=== WORK REQUIRED ===
Show all lines of the listing that contain the word "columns".
START STORED DATA
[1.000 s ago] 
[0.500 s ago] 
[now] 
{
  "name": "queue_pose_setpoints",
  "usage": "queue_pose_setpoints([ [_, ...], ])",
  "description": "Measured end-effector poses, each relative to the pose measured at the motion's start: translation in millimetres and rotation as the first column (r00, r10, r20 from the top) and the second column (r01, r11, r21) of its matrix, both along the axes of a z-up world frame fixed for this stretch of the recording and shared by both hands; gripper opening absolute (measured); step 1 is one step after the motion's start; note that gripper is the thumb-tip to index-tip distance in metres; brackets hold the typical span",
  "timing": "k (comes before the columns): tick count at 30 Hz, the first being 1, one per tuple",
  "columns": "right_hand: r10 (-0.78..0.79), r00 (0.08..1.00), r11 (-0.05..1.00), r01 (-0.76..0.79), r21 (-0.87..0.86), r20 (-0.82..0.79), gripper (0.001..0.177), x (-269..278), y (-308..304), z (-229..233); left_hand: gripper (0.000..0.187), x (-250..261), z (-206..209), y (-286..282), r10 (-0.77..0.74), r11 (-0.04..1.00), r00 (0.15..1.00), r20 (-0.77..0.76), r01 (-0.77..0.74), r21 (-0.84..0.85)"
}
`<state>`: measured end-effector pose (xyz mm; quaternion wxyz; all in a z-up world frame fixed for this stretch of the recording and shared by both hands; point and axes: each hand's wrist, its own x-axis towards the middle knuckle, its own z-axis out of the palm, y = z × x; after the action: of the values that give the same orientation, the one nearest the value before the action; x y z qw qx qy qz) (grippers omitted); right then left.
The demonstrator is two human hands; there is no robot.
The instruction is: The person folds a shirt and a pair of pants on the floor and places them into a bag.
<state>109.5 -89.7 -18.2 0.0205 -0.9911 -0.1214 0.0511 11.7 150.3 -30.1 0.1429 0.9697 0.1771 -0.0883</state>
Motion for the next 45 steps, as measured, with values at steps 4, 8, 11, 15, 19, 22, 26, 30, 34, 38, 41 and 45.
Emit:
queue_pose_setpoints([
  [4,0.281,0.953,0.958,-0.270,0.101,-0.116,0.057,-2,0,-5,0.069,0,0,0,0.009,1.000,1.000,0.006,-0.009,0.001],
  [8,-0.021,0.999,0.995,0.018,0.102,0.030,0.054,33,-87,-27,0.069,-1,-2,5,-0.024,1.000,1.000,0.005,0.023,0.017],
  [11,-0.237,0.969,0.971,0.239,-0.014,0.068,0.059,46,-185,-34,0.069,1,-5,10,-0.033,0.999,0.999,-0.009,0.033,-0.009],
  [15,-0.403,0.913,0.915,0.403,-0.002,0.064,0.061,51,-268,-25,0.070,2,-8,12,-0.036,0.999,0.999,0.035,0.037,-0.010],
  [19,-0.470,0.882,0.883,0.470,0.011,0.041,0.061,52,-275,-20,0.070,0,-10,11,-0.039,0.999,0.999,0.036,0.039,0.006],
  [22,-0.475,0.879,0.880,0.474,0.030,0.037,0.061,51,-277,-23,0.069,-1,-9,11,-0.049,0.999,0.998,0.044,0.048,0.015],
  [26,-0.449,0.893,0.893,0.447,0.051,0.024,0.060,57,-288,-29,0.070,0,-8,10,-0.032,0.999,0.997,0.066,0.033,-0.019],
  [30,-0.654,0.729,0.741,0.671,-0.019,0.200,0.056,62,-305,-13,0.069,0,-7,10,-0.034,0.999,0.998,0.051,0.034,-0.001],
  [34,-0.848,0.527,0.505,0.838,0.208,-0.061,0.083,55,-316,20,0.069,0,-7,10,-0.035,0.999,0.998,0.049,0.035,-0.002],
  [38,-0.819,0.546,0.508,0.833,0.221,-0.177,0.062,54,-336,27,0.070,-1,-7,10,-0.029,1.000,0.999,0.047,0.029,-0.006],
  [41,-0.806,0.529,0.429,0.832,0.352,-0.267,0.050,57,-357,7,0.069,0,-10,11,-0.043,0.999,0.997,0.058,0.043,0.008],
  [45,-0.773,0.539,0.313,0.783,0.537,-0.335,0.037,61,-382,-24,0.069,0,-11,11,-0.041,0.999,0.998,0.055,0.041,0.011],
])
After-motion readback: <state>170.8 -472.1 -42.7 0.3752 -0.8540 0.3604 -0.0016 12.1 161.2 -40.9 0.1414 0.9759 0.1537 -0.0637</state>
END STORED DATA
=== PROBLEM SOLUTION ===
  "timing": "k (comes before the columns): tick count at 30 Hz, the first being 1, one per tuple",
  "columns": "right_hand: r10 (-0.78..0.79), r00 (0.08..1.00), r11 (-0.05..1.00), r01 (-0.76..0.79), r21 (-0.87..0.86), r20 (-0.82..0.79), gripper (0.001..0.177), x (-269..278), y (-308..304), z (-229..233); left_hand: gripper (0.000..0.187), x (-250..261), z (-206..209), y (-286..282), r10 (-0.77..0.74), r11 (-0.04..1.00), r00 (0.15..1.00), r20 (-0.77..0.76), r01 (-0.77..0.74), r21 (-0.84..0.85)"

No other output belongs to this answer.